1. Consider all possible risks
2. Commercial property and casualty insurance
3. Survey your systems
4. Take your first steps now
5. Create a business continuity plan
These are all steps we have heard before, which steps do you feel are the most important?
If you could add or delete steps off this list what would they be and why?
This article about managing IT projects features an interview with Joe Spagnoletti, CIO of Campbell Soup Company. Spangoletti discuses how he approaches the responsibilities of IT projects and who is accountable for the result. He states that Campbell Soup is moving from an order taking model to a demand driving model. This new model empowers business managers to have more say in IT investments and the IT project portfolio. This means that IT employees work closer with the business side of the company to have a better understanding of the business manager’s desired impact of the project. There are some negatives with this model. The first is determining who owns the decisions. It can be ambiguous who is responsible when an IT employee proposes an idea and the business employee accepts the plan. Another negative is that IT can face more scrutiny under this model. There is more transparency with IT costs and how much value is actually achieved. This puts IT under a magnifying glass and which can seem threatening to the department. Spagnoletti echoes one of the most important concepts of our class: IT decisions need to align with the business strategy.

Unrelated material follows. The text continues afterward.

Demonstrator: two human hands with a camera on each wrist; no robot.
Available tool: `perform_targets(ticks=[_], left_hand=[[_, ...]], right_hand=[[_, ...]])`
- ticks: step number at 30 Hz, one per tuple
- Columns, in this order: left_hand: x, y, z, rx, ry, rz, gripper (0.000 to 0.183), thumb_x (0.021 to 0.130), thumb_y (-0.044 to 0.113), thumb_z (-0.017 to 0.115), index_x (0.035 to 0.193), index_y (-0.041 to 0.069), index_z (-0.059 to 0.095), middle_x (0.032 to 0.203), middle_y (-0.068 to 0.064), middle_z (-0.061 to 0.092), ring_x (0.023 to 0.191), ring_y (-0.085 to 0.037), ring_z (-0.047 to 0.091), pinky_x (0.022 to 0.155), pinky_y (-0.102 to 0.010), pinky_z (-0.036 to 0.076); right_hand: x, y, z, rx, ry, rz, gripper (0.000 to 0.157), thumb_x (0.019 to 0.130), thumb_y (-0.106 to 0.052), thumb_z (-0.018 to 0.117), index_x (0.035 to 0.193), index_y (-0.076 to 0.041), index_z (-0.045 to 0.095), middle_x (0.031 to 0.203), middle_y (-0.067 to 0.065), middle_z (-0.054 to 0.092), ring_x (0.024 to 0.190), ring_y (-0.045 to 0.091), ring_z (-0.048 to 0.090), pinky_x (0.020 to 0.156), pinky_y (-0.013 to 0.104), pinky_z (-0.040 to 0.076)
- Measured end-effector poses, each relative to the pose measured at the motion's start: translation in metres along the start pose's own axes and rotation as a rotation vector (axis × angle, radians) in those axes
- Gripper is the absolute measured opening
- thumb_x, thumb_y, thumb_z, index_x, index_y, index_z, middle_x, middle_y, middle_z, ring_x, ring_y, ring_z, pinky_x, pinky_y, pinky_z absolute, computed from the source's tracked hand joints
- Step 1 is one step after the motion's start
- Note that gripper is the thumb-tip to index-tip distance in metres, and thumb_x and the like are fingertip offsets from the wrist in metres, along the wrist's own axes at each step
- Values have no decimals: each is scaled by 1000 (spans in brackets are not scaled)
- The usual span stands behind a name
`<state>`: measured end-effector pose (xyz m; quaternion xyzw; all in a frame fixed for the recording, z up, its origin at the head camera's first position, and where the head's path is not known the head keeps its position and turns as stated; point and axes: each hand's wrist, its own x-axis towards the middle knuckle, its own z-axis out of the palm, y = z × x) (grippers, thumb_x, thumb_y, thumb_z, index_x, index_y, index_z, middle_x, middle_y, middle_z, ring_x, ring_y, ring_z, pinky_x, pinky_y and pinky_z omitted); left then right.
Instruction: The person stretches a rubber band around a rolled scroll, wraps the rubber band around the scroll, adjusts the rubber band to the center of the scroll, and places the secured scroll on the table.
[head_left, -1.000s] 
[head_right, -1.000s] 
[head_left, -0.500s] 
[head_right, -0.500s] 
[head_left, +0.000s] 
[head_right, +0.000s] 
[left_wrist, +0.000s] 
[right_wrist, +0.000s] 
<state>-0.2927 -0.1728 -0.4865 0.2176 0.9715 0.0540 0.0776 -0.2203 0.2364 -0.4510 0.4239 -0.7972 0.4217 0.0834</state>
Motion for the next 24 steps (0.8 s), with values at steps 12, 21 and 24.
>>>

When IT works alone, the business does not get what it needs.
Where would we fall in this business/IT interaction? Would we be middlemen? How can companies face some of the downsides to this model?
I found this article from last month in which Terry Greer-King, Cisco’s director of security, said that the focus on IT security should be people. This contrasts from the common notion that not enough money is spent on effective security. This also contrasts the common belief among businesses that IT functions should be left to just IT. I completely agree with Greer-King. IT security cannot be left to just IT; everyone needs to know how to keep their devices secure. All it takes it one compromised device for an entire system to be compromised. Last year, $49.8 billion was spent on cyber security (referenced from the second article), so the infrastructure is certainly in place. But if there aren’t enough competent people to utilize the technology, then security will continue to be a major issue.
What do you guys think is the most important factor of IT security? Do you agree with Terry Greer-King that employees need to be better trained, or that better security technology needs to be in place? Are there any factors to this that you feel are missing or lacking?
A good organizational structure allows an organization to thrive in many ways. Having a good organizational structure, allows the company to identify additional talent needed to take on any additional projects and to meet project deadlines. Since a good organizational structure ensures that the right people are in the right places, it allows for the company to be more efficient and put its best foot forward. Roles and job descriptions are clearly defined, which eliminates confusion as well as redundancy. This helps for goals to be achieved and helps with job coordination. Having a chain of command in place, allows for information to be passed more efficiently. These are some of the many benefits of having a good organization structure.
What other advantages do organizations reap from having a good organizational structure? Are there any disadvantages?